The governor has expressed concern over the relatively low number of children aged 5 to 11 in the state who are vaccinated. Only about 34% have received their shots, even though the vaccine has been available for that age group since November.

Bassett also faced questions from Republican lawmakers, many of whom have advocated for ending all mask mandates.

Assemblyman Edward Ra asked whether the health commissioner believes that the Legislature should be consulted about the mandates as well as rules requiring vaccinations for health care workers and quarantine procedures for those who test positive for the virus.

He pointed out that Hochul no longer holds the temporary emergency powers that the Senate and Assembly granted to her predecessor, former Gov. Andrew Cuomo, earlier in the pandemic.

“This seems to be an end run around the Legislature at this point,” Ra said, “to be pursuing permanent regulations in this regard.”

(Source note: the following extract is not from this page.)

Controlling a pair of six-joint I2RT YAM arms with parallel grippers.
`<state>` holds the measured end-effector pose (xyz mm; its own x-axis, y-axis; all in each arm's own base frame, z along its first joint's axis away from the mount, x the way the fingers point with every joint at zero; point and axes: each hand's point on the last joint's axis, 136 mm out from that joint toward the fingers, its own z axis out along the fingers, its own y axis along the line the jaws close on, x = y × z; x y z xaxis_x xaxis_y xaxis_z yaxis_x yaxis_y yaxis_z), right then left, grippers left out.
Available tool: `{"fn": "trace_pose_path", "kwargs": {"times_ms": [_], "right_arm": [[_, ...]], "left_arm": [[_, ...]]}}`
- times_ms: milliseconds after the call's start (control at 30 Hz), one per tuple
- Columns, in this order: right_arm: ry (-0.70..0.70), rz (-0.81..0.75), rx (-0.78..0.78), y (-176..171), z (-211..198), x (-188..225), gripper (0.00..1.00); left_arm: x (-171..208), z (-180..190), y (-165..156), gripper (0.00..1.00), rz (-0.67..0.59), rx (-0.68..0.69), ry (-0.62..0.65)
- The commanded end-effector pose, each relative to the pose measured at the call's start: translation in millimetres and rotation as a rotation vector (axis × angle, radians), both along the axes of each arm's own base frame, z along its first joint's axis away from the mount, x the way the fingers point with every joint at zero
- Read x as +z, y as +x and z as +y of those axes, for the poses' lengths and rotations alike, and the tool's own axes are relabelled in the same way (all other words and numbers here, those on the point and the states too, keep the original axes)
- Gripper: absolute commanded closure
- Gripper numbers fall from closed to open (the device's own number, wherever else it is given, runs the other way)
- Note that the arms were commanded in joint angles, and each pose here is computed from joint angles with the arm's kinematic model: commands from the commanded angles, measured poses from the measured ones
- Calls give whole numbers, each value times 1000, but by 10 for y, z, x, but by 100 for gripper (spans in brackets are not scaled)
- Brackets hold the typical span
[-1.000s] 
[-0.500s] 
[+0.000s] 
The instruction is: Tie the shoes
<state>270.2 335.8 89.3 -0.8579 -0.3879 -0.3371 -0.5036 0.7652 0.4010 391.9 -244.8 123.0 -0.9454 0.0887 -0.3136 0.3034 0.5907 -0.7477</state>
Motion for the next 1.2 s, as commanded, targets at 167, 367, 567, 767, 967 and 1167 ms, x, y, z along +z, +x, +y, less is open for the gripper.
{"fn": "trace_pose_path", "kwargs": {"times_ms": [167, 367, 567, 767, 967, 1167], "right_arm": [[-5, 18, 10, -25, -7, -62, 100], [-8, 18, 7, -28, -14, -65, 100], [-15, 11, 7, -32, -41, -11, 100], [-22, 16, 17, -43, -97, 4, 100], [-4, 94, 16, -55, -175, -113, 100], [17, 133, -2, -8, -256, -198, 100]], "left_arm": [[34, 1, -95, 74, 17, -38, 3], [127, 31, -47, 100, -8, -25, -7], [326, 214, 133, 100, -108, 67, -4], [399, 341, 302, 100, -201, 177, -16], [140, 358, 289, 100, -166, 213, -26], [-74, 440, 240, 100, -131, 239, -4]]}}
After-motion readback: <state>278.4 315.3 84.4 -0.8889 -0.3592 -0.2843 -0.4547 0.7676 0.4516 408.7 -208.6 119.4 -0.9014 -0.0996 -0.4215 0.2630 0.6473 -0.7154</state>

Bassett said the health department’s Public Health and Planning Council has been guiding the decisions. The Council is made up of medical experts and health care leaders who, among other things, advise the commissioner on the “preservation and improvement of public health.”

The regulation authorizing the health commissioner to issue the school mask mandate expires Feb. 21.

Jill Montag, a spokeswoman for the health department, said the Public Health and Planning Council is expected at its meeting on Thursday to renew the commissioner’s authority to order mask wearing in schools, in hospitals and on public transit.

She could not say when the mandates might end.